Le régulateur pétrolier national nigérian, la Nigerian Upstream Petroleum Regulatory Commission (NUPRC), a accordé sa première licence pour l’exploitation d’une usine flottante de gaz naturel liquéfié (GNL) à UTM Offshore Limited, une entreprise locale de production d’énergie. Selon un rapport de Reuters publié le 6 septembre, cette nouvelle installation aura une capacité de production de 2,8 millions de tonnes par an et exploitera le gaz naturel provenant du champ pétrolier d’ExxonMobil dans le delta du Niger.
Farouk Ahmed, chef de l’autorité de régulation pétrolière, a précisé que la capacité de l’usine avait été revue à la hausse pour répondre à la demande croissante de GNL sur les marchés internationaux. Julius Rone, PDG d’UTM Offshore, a déclaré que les travaux d’ingénierie seront finalisés en 2028, avec un début de production prévu pour le premier trimestre de 2029. Rone a également mentionné que l’usine fournirait 500 000 tonnes de gaz de pétrole pour le marché intérieur nigérian, tandis que la majeure partie du gaz naturel produit serait destinée à l’exportation.
Le projet est soutenu par la banque africaine de commerce et d’exportation, Afreximbank, qui a déjà apporté 2,1 milliards de dollars pour la première phase de construction et s’est engagée à fournir 3 milliards de dollars supplémentaires pour la seconde phase.
Un contexte de crise énergétique
Cette nouvelle centrale flottante arrive alors que le Nigeria, l’un des principaux producteurs de pétrole et de gaz en Afrique, cherche à mieux exploiter ses vastes réserves de gaz naturel, estimées à plus de 209 000 milliards de pieds cubes. Toutefois, le pays subit des pertes considérables dues au torchage du gaz, évaluées à plus d’un milliard de dollars par an. Le gouvernement souhaite donc intensifier ses efforts pour développer ses ressources gazières de manière plus efficace et indépendante.

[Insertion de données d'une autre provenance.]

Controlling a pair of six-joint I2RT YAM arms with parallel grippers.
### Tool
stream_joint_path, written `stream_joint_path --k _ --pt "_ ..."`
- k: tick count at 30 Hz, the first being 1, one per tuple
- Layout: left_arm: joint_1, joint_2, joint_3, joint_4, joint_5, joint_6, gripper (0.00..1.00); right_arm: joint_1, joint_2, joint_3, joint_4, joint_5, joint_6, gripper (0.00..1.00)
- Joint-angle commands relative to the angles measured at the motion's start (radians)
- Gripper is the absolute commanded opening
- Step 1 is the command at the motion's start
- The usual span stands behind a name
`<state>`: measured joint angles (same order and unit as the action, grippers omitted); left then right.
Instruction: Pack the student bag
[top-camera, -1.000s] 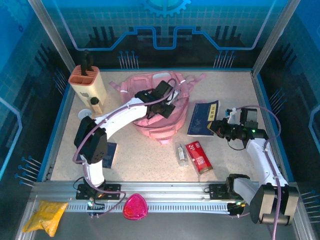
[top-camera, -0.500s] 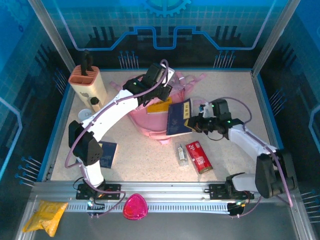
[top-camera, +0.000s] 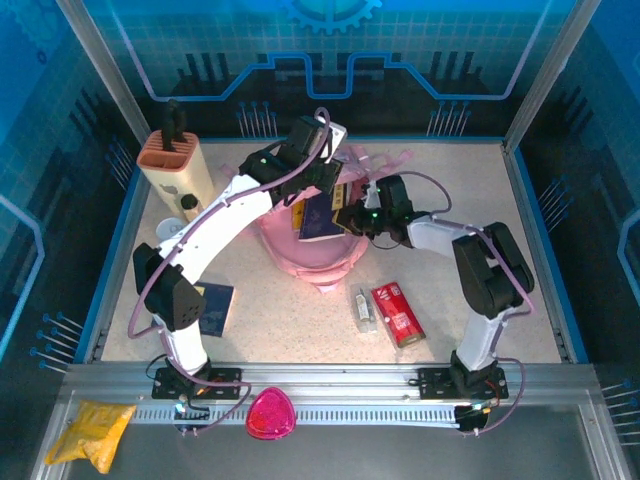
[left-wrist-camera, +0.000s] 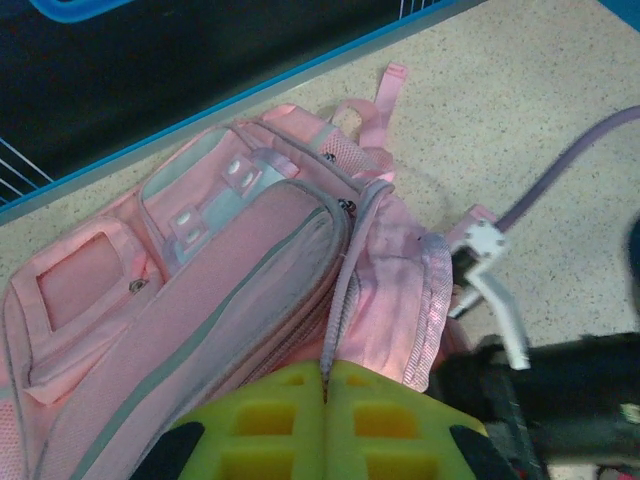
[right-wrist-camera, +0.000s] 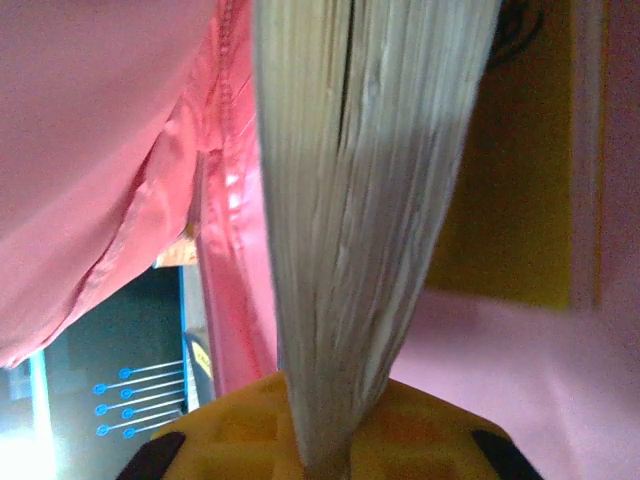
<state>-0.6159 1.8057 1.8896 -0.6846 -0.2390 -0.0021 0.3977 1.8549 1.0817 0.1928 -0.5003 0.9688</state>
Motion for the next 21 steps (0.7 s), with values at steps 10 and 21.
stream_joint_path --k 10,21 --pt "0.001 -0.029 0.051 0.078 0.008 -0.028 0.00 0.025 -0.095 -0.018 -0.195 0.241 -0.199 0.58" --pt "0.000 -0.022 0.042 0.082 0.017 -0.039 0.00 0.144 -0.075 -0.025 -0.262 0.245 -0.272 0.37"
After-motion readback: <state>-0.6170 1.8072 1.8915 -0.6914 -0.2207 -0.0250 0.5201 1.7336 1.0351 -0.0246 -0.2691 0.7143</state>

Malgré ses immenses ressources énergétiques, le Nigeria fait face à une crise persistante de carburant. En effet, le pays doit importer une grande partie de sa consommation locale en raison du mauvais état de ses raffineries nationales, dont certaines sont presque à l’arrêt. Cette pénurie de carburant s’est traduite par une flambée des prix à la pompe, alimentant une grogne populaire. Le 3 septembre, la Compagnie pétrolière nationale du Nigeria a annoncé une nouvelle augmentation des prix de l’essence, malgré les protestations des syndicats.
Début août, le pays avait déjà été secoué par des manifestations de masse contre la hausse du coût de la vie, exacerbée par la suspension des subventions aux carburants, une mesure prise dans le cadre des réformes économiques du gouvernement. Face à une situation économique délicate, les manifestants avaient exhorté le président Bola Tinubu à revoir certaines de ces réformes, notamment en rétablissant la subvention qui contribuait à atténuer les effets de la crise sur la population.
L’annonce de cette nouvelle usine de GNL, bien que porteuse d’espoir pour l’avenir énergétique du Nigeria, intervient donc dans un contexte tendu, où la population continue de faire face à de lourdes difficultés économiques.